■ Work request: Some entries follow. Reproduce exactly the lines starting at the one with "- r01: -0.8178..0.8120" and stopping after the one with "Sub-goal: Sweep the".

■ Data to examine:

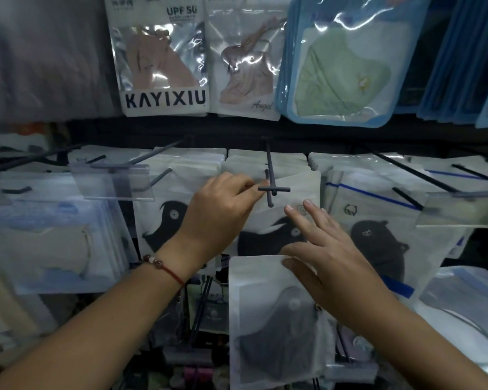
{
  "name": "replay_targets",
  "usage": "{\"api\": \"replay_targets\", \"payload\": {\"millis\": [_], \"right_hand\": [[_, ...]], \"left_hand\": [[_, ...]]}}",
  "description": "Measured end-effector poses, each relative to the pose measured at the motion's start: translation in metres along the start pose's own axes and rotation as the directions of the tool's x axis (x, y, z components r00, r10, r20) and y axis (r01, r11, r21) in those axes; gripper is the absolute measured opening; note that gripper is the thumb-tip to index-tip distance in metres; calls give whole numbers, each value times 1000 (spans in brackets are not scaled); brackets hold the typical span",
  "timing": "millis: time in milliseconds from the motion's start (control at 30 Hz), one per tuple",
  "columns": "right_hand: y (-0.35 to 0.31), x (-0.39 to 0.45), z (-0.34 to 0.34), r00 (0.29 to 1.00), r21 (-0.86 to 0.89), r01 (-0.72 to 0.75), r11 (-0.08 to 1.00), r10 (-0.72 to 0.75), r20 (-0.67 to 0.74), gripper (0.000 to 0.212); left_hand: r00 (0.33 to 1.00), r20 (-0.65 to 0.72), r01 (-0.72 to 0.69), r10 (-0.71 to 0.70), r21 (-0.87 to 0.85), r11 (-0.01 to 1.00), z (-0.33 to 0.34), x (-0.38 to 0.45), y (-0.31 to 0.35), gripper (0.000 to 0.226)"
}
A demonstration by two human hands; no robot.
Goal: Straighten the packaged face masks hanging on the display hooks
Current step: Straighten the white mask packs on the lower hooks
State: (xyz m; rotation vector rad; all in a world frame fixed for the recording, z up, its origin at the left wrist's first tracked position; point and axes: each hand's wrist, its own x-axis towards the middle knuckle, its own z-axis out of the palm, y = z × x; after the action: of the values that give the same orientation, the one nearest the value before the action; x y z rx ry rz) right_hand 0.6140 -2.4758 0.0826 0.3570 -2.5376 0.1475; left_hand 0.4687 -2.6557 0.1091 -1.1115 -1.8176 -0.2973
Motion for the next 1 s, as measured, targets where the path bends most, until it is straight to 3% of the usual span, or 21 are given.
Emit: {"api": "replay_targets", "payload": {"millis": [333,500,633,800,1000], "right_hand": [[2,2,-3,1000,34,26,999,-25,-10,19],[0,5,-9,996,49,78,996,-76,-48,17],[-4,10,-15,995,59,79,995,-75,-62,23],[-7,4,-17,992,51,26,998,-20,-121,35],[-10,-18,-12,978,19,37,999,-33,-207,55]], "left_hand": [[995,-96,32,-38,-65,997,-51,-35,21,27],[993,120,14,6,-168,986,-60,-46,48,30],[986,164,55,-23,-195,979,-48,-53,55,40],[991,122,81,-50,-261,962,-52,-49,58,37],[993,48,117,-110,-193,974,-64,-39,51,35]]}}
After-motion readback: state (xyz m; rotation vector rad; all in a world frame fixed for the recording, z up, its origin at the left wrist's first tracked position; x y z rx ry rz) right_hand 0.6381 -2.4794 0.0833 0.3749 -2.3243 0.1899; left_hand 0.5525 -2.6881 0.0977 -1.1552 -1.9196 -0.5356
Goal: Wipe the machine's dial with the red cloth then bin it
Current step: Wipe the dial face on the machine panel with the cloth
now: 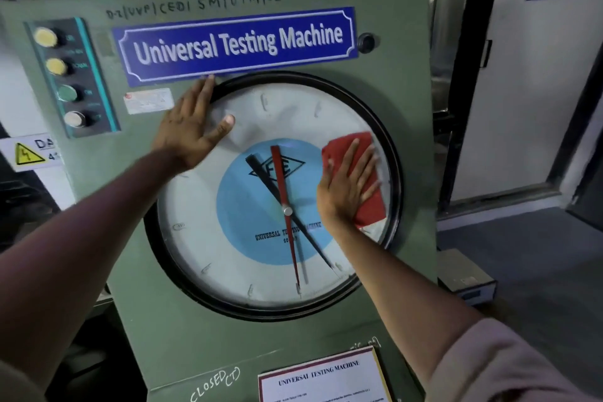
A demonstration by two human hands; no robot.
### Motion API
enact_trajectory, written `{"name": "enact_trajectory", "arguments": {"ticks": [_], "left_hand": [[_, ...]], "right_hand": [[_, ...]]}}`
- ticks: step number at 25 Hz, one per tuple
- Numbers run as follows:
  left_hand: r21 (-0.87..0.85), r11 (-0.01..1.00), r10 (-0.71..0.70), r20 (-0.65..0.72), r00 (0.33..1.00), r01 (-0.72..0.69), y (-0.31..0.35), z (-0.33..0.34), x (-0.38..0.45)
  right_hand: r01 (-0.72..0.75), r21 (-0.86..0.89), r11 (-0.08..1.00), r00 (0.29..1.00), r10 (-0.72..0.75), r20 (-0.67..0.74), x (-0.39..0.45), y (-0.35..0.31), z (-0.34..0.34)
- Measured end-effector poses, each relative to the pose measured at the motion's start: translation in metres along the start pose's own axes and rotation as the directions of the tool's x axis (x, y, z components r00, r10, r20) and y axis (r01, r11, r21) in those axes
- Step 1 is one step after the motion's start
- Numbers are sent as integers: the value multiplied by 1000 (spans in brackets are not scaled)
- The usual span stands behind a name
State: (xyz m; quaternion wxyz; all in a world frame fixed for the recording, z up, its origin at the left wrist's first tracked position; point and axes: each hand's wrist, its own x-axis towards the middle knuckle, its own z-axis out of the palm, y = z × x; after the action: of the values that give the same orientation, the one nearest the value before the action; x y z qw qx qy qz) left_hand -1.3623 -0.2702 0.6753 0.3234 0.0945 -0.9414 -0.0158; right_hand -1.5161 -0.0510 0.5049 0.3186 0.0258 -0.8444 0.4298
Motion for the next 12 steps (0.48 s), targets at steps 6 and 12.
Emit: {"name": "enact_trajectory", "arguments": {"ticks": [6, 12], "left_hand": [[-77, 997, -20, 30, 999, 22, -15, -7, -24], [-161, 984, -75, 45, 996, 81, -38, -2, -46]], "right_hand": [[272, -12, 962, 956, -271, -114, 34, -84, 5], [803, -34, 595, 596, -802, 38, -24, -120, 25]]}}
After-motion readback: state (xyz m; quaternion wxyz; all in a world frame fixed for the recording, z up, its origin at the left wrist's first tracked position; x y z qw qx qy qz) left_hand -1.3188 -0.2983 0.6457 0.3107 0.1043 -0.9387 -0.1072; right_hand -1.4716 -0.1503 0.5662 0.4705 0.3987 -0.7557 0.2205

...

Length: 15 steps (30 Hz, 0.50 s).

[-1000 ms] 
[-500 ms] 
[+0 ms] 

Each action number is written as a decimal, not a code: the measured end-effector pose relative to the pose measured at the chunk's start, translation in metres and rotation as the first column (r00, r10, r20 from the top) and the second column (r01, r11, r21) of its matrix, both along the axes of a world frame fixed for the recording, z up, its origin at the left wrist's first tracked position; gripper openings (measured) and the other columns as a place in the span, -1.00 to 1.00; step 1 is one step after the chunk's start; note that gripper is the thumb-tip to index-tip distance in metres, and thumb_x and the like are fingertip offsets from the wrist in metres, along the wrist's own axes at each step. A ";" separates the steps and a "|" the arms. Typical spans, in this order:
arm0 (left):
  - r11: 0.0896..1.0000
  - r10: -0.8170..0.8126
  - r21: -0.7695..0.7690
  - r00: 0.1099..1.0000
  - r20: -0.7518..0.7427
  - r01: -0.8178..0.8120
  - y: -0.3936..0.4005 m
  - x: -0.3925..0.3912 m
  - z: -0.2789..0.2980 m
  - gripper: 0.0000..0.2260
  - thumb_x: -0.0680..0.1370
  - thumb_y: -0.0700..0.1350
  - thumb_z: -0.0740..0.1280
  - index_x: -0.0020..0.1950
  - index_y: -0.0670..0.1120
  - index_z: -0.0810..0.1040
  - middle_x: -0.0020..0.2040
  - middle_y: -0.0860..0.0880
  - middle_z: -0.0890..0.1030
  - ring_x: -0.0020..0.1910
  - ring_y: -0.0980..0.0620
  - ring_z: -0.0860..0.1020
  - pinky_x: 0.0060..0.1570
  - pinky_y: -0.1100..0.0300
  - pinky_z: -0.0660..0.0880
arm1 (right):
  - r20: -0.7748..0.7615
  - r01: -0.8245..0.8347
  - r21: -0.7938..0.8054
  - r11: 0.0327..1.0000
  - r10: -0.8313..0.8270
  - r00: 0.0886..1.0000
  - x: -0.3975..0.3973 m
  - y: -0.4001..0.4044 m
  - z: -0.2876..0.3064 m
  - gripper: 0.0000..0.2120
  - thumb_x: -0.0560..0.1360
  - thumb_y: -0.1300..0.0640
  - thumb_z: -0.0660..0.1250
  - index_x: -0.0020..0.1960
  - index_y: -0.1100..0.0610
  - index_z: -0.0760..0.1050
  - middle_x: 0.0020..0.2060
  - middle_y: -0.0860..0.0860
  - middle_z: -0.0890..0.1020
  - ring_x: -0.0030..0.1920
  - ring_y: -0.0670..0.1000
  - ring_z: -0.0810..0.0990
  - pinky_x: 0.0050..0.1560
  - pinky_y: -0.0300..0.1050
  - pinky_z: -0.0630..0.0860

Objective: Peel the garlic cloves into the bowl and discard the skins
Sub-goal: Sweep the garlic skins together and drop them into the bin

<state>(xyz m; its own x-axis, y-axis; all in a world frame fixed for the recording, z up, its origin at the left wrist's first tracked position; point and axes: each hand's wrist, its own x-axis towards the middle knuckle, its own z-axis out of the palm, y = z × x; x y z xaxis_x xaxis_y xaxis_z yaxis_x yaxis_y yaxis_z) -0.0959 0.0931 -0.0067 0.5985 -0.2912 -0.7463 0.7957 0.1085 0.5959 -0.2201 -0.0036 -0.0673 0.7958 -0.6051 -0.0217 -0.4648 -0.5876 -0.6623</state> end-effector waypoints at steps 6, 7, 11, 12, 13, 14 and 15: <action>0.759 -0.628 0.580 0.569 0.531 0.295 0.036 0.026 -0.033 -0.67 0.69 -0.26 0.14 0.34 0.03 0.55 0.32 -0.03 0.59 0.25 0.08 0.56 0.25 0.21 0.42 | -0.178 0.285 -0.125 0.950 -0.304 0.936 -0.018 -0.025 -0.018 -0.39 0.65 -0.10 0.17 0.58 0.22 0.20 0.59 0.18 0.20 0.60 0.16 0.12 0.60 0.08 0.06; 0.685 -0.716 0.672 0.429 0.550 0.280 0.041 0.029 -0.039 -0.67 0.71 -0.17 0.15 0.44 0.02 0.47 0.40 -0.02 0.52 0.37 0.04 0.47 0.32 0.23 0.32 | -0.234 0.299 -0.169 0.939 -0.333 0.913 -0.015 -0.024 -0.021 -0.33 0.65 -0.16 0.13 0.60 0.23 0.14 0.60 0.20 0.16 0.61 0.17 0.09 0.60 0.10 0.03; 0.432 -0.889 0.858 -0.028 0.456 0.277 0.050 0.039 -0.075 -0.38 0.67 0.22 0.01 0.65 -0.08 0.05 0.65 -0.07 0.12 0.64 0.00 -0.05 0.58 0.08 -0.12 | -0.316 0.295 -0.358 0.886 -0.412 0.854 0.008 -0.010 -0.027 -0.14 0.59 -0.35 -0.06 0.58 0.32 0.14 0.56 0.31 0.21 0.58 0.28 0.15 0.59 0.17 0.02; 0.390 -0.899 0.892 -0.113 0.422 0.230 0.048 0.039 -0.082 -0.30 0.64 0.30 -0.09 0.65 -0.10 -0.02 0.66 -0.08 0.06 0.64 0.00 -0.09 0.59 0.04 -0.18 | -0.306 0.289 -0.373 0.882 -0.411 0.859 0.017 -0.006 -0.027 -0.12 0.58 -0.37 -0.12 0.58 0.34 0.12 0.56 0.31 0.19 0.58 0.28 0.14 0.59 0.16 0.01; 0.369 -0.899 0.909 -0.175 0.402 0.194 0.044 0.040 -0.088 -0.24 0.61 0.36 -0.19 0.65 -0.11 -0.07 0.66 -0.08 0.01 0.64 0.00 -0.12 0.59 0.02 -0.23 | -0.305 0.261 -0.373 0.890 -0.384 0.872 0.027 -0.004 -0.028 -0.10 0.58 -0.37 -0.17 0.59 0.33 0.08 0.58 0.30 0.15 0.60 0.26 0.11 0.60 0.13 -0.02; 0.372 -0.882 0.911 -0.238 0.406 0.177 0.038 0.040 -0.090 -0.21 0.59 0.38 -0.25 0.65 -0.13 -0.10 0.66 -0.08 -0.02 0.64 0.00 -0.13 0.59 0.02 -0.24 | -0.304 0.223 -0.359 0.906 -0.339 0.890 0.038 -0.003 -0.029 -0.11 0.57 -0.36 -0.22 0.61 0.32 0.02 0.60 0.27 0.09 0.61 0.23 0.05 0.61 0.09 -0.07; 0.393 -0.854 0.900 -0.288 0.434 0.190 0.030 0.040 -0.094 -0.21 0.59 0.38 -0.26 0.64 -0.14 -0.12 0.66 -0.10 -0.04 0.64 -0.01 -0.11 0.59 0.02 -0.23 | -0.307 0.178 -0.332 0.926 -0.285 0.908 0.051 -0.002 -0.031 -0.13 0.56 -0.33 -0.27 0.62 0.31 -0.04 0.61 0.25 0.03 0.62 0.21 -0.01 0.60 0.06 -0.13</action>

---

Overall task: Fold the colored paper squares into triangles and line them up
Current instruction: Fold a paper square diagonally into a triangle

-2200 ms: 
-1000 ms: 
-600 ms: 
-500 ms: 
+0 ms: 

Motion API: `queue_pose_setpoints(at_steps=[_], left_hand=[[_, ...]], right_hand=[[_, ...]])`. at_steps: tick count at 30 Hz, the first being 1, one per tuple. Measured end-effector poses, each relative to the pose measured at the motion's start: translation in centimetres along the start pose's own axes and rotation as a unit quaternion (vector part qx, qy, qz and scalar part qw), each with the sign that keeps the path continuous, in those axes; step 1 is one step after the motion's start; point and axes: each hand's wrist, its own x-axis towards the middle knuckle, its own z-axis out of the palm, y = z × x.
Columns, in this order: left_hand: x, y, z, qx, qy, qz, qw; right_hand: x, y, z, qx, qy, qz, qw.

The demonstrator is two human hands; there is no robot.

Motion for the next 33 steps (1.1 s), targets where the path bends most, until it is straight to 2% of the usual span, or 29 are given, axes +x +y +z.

■ Response box:
  - r01: -0.8178..0.8120
  - y: -0.3936..0.4005 m
  - x: -0.3925..0.3912 m
  - z: -0.2789..0.2980 m
  - gripper: 0.0000..0.2260
  - thumb_x: -0.0680..0.1370
  - thumb_y: -0.0700..0.1350
  - thumb_z: -0.0740..0.1280
  - index_x: -0.0020..0.1950
  - index_y: -0.0670..0.1120
  - index_z: -0.0810..0.1040
  - middle_x: -0.0020..0.2040
  - middle_y: -0.0860..0.0880
  - middle_z: -0.0890..0.1030
  - ring_x: -0.0020..0.1910
  - ring_y: -0.0980..0.0620
  - ring_z: -0.0860..0.1020
  - pinky_x: 0.0060..0.1570
  - pinky_y: -0.1100..0.0300
  - pinky_z: -0.0660..0.0880
arm1 (right):
  - r20: -0.7748..0.7615
  - r01: -0.8245..0.8347
  - r21: -0.7938..0.8054
  - r11: 0.0327..1.0000
  - r10: -0.8313..0.8270
  - r00: 0.0886..1.0000
  - x: -0.3975..0.3973 m
  - y: -0.4001..0.4044 m
  - z: -0.2876..0.3064 m
  - gripper: 0.0000..0.2120
  - thumb_x: -0.0560..0.1360
  - thumb_y: -0.1300..0.0640
  - thumb_z: -0.0660..0.1250
  - index_x: -0.0020..0.1960
  - index_y: -0.1100..0.0610
  - index_z: -0.0760..0.1050
  - middle_x: 0.0020..0.2060
  - middle_y: -0.0860..0.0860
  - middle_z: -0.0890..0.1020
  - ring_x: -0.0030..0.1920
  - ring_y: -0.0670..0.1000
  - ring_z: -0.0810..0.0990
  - pinky_x: 0.0050..0.1560
  - pinky_y: -0.0300..0.1050
  - pinky_z: -0.0630..0.0860

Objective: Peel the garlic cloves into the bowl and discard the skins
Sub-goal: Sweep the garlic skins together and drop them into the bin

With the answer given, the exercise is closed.